TASK DIRECTIONS: Nothing outside the lines below from the one containing "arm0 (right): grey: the" through the one containing "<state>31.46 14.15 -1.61" is to be printed; print those exactly, ends included, and drop the pictures.

========================================================================

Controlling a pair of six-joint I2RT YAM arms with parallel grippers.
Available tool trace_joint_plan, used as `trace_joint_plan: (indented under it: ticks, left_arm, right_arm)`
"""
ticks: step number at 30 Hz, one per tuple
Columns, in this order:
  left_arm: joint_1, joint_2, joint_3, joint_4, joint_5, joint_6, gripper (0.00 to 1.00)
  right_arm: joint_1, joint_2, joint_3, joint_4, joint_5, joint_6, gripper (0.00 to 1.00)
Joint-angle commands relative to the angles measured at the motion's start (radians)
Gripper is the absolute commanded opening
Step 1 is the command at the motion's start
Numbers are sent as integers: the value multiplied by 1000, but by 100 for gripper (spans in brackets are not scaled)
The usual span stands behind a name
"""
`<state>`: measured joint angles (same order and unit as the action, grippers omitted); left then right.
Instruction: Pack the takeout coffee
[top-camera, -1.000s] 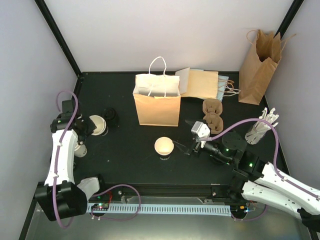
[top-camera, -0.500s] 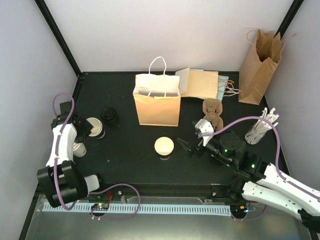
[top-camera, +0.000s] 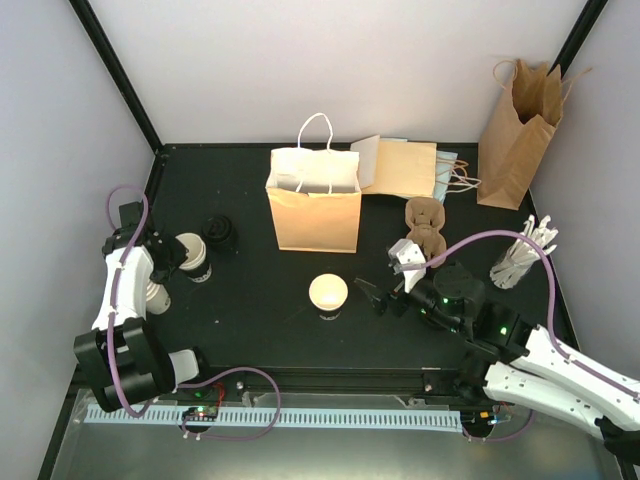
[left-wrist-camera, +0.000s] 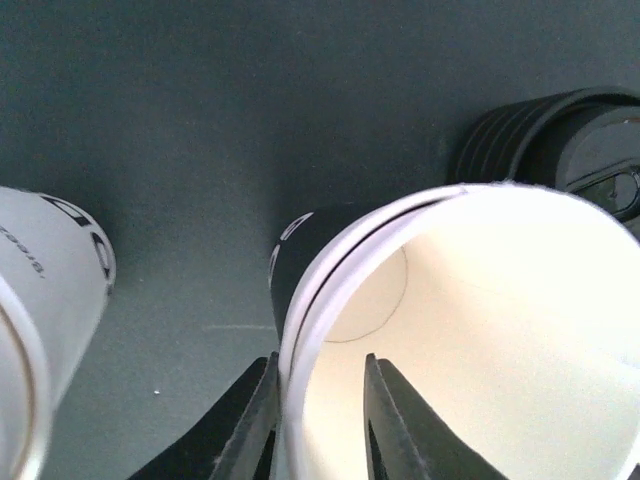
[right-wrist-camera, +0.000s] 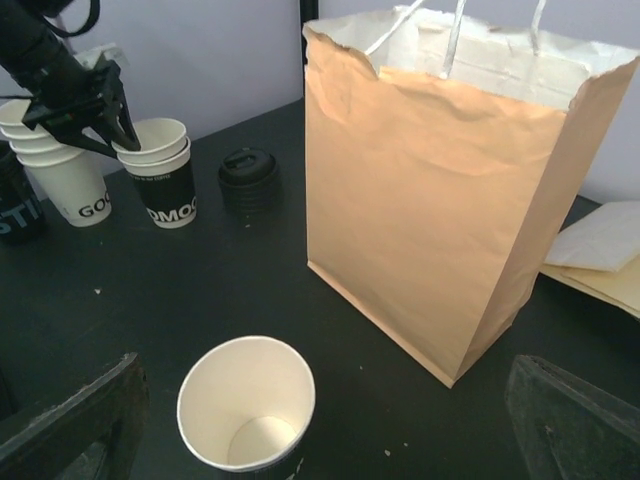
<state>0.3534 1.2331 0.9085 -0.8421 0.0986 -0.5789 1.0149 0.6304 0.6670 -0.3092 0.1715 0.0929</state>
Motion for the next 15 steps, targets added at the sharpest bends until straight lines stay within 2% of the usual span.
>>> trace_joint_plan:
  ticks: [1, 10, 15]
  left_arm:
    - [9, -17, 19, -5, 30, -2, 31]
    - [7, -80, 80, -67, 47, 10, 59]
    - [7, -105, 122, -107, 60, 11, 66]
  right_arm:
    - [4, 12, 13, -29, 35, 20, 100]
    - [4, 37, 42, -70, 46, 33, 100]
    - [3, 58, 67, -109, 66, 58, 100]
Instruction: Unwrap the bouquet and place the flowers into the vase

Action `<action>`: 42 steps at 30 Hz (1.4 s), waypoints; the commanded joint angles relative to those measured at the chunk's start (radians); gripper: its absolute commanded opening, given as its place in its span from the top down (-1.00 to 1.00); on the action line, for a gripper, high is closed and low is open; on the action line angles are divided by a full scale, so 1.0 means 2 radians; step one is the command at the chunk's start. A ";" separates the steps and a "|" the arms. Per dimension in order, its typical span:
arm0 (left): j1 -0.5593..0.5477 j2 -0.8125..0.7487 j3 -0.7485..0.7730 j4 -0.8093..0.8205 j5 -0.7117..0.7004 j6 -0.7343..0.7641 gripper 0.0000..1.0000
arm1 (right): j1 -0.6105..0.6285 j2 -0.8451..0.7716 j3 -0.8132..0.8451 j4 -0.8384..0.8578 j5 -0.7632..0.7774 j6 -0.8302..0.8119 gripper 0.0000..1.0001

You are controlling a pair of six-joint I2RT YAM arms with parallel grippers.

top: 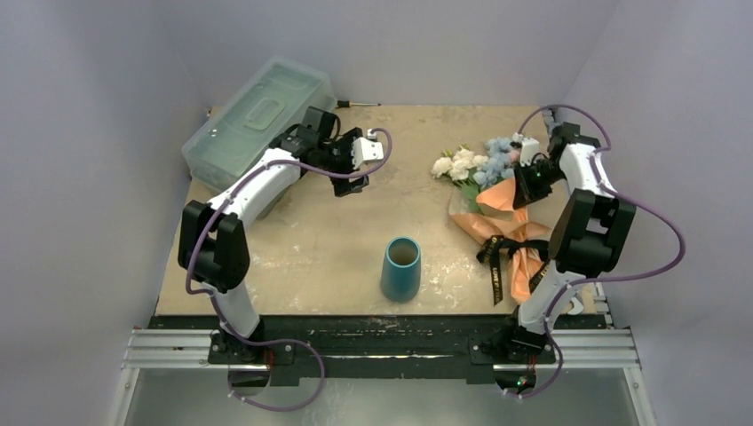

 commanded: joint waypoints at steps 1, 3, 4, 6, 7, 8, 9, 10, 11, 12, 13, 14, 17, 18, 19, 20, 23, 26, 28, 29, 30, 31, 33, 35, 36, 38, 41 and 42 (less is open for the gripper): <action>0.004 -0.009 0.006 0.031 0.005 -0.049 -0.80 | 0.040 0.010 0.055 0.068 -0.059 0.073 1.00; 0.004 -0.003 0.012 0.040 -0.003 -0.062 -0.79 | 0.057 0.032 0.080 0.086 -0.058 0.093 1.00; 0.004 0.002 0.016 0.041 -0.005 -0.066 -0.79 | 0.061 0.046 0.096 0.094 -0.059 0.101 1.00; 0.005 0.011 0.026 0.042 -0.008 -0.076 -0.78 | 0.066 0.075 0.130 0.106 -0.060 0.124 1.00; 0.006 0.015 0.031 0.045 -0.011 -0.083 -0.76 | 0.066 0.089 0.150 0.107 -0.065 0.134 1.00; 0.007 0.020 0.037 0.048 -0.012 -0.092 -0.74 | 0.067 0.110 0.173 0.103 -0.071 0.143 1.00; 0.008 0.026 0.043 0.051 -0.012 -0.104 -0.72 | 0.068 0.124 0.193 0.101 -0.078 0.154 1.00; 0.010 0.032 0.049 0.056 -0.012 -0.116 -0.70 | 0.069 0.134 0.207 0.101 -0.086 0.165 1.00; 0.013 0.038 0.055 0.059 -0.010 -0.129 -0.67 | 0.068 0.140 0.216 0.105 -0.093 0.177 1.00; 0.015 0.045 0.064 0.062 -0.006 -0.141 -0.64 | 0.068 0.143 0.218 0.115 -0.100 0.192 1.00; 0.017 0.054 0.074 0.067 -0.003 -0.153 -0.61 | 0.068 0.143 0.215 0.126 -0.107 0.208 1.00; 0.019 0.061 0.081 0.073 0.000 -0.167 -0.58 | 0.068 0.144 0.210 0.140 -0.116 0.223 1.00; 0.020 0.078 0.098 0.091 0.008 -0.199 -0.49 | 0.068 0.141 0.191 0.172 -0.167 0.277 1.00; 0.020 0.083 0.102 0.093 0.013 -0.200 -0.46 | 0.068 0.139 0.186 0.173 -0.180 0.284 1.00; 0.020 0.088 0.105 0.096 0.018 -0.200 -0.43 | 0.068 0.135 0.179 0.176 -0.196 0.288 1.00; 0.020 0.094 0.110 0.098 0.023 -0.202 -0.40 | 0.068 0.130 0.172 0.179 -0.216 0.292 0.95; 0.019 0.111 0.127 0.095 0.038 -0.203 -0.31 | 0.066 0.112 0.161 0.148 -0.243 0.271 0.07; 0.019 0.117 0.129 0.101 0.059 -0.195 -0.24 | 0.049 0.082 0.145 0.109 -0.226 0.224 -0.63; 0.017 0.117 0.127 0.110 0.077 -0.189 -0.21 | 0.021 0.065 0.128 0.090 -0.220 0.203 -0.87; 0.015 0.118 0.125 0.112 0.084 -0.186 -0.20 | 0.009 0.061 0.126 0.071 -0.219 0.184 -0.89; 0.013 0.119 0.126 0.110 0.092 -0.180 -0.17 | -0.002 0.057 0.126 0.044 -0.214 0.156 -0.90; 0.010 0.120 0.126 0.104 0.101 -0.171 -0.14 | -0.008 0.053 0.123 0.018 -0.206 0.125 -0.87; 0.001 0.122 0.121 0.081 0.108 -0.140 -0.06 | -0.013 0.033 0.100 -0.020 -0.197 0.072 -0.79; -0.007 0.121 0.106 0.064 0.112 -0.108 0.01 | -0.013 0.007 0.056 -0.052 -0.196 0.021 -0.70; -0.010 0.118 0.092 0.065 0.114 -0.100 0.03 | -0.012 -0.005 0.030 -0.055 -0.199 0.012 -0.68; -0.011 0.107 0.059 0.092 0.125 -0.104 0.05 | -0.009 -0.019 -0.010 -0.049 -0.205 0.011 -0.66; -0.012 0.089 0.010 0.135 0.145 -0.097 0.10 | -0.005 -0.033 -0.053 -0.007 -0.213 0.039 -0.62; -0.013 0.084 0.000 0.140 0.150 -0.088 0.12 | -0.003 -0.036 -0.062 0.000 -0.218 0.043 -0.58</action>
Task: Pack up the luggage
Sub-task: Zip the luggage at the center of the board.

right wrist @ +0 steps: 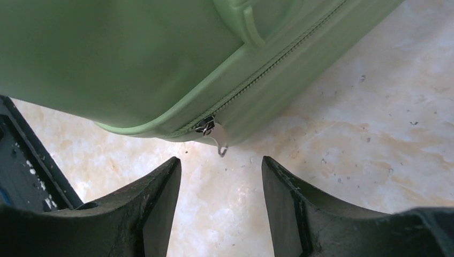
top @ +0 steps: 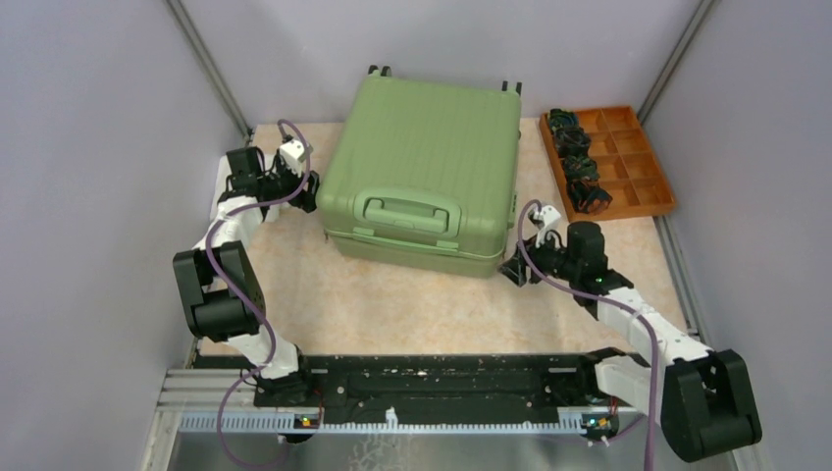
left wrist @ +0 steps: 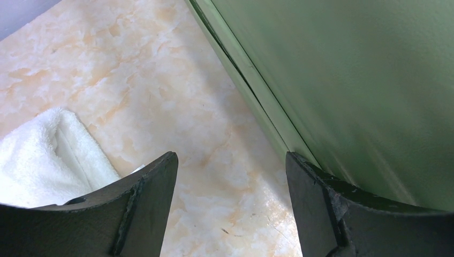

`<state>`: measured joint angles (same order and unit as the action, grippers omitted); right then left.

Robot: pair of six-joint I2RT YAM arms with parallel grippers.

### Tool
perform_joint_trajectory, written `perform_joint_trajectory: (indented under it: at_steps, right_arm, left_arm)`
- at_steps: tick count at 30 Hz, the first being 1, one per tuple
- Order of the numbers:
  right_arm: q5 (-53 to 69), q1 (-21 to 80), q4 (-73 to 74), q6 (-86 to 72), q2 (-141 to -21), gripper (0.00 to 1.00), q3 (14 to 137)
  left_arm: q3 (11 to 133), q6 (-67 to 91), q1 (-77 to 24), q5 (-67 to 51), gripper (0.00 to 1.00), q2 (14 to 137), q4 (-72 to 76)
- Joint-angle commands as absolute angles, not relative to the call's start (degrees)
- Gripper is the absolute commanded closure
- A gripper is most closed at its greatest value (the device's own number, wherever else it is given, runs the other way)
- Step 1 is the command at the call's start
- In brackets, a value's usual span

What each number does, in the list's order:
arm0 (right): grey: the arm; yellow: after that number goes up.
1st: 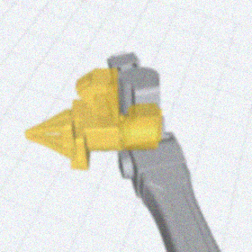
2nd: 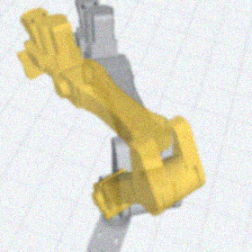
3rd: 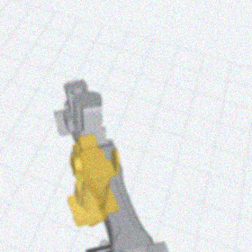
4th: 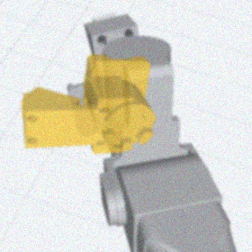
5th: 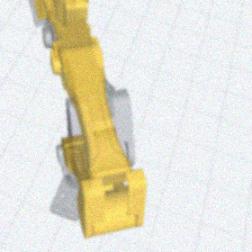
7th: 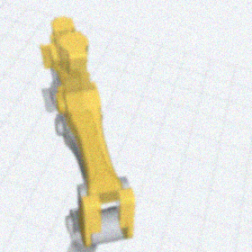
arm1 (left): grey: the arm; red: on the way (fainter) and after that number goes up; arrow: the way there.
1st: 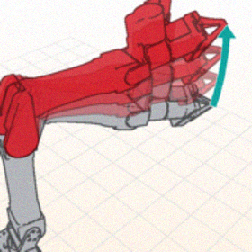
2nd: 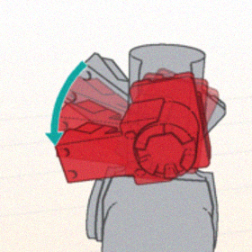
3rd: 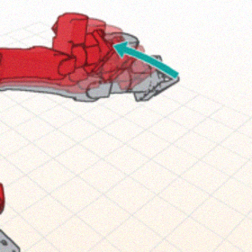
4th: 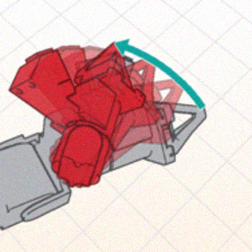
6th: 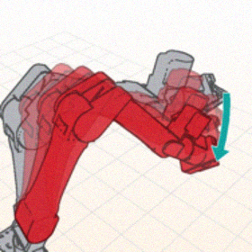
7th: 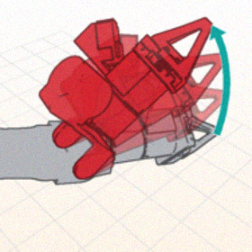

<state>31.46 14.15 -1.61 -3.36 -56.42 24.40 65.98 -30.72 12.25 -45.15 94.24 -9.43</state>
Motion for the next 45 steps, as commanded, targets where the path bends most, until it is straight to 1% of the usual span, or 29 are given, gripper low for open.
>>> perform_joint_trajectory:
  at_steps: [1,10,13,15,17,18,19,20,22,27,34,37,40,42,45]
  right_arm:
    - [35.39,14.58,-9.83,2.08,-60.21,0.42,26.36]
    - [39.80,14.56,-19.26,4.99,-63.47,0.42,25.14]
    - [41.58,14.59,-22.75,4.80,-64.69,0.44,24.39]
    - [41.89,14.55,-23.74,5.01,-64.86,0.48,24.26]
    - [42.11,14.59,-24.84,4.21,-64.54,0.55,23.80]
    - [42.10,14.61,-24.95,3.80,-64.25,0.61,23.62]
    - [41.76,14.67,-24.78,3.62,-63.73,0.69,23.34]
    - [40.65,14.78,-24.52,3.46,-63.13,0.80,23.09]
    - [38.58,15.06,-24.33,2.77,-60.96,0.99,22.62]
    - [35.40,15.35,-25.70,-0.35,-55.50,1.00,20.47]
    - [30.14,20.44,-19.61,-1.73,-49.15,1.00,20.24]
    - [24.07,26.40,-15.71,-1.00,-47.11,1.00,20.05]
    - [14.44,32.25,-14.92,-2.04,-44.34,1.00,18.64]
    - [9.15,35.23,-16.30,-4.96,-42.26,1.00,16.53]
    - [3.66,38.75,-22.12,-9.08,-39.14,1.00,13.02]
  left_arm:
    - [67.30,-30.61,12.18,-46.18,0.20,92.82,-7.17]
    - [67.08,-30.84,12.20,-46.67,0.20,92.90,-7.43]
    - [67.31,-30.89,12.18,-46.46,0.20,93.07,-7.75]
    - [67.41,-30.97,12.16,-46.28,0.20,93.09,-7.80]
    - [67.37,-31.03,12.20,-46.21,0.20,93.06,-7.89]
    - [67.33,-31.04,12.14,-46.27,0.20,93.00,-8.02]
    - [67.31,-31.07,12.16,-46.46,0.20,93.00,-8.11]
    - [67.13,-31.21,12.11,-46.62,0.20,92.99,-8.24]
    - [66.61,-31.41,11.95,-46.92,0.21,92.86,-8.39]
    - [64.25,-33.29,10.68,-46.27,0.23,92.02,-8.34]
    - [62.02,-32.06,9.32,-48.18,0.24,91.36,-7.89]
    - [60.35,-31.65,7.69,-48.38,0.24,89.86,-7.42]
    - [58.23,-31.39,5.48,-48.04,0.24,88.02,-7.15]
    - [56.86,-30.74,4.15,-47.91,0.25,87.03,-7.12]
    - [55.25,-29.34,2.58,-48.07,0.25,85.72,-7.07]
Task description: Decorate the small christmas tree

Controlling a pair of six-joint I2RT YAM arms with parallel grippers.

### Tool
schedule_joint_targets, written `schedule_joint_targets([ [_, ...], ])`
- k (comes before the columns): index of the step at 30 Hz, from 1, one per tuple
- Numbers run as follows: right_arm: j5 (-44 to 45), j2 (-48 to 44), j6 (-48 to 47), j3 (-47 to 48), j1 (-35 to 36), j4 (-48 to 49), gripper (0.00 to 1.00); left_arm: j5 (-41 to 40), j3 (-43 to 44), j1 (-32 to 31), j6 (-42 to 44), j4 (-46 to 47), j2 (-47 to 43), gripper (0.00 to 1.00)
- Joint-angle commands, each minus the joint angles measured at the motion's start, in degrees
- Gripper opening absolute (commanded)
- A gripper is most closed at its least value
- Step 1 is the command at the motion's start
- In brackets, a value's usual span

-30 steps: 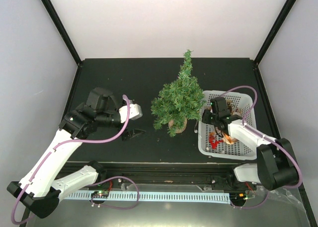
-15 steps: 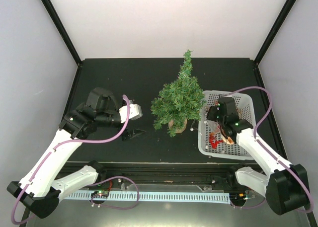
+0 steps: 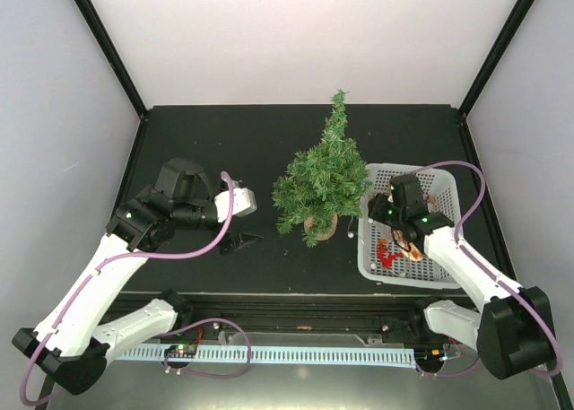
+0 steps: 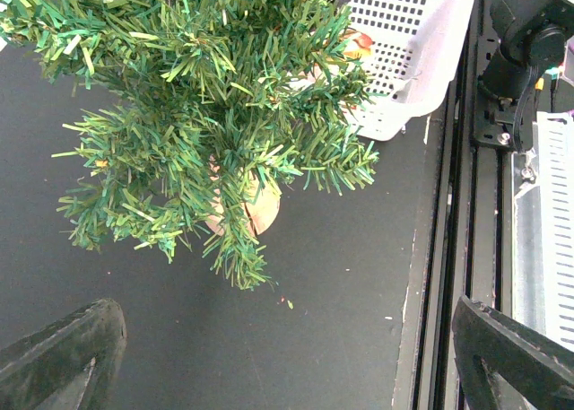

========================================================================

SOLUTION:
arm0 (right): grey: the arm; yellow: after that number goes up.
1st: 
2nd: 
3rd: 
4th: 
5th: 
7th: 
arm1 (left): grey: the arm; red: on the way (fainter) and after that number goes up; arrow: the way there.
1st: 
2nd: 
3rd: 
4th: 
6th: 
7th: 

<state>31.46 14.15 -1.61 -3.36 -56.42 24.40 65.98 -30.72 12.25 -45.15 94.24 -9.43</state>

There is nothing further to the answer.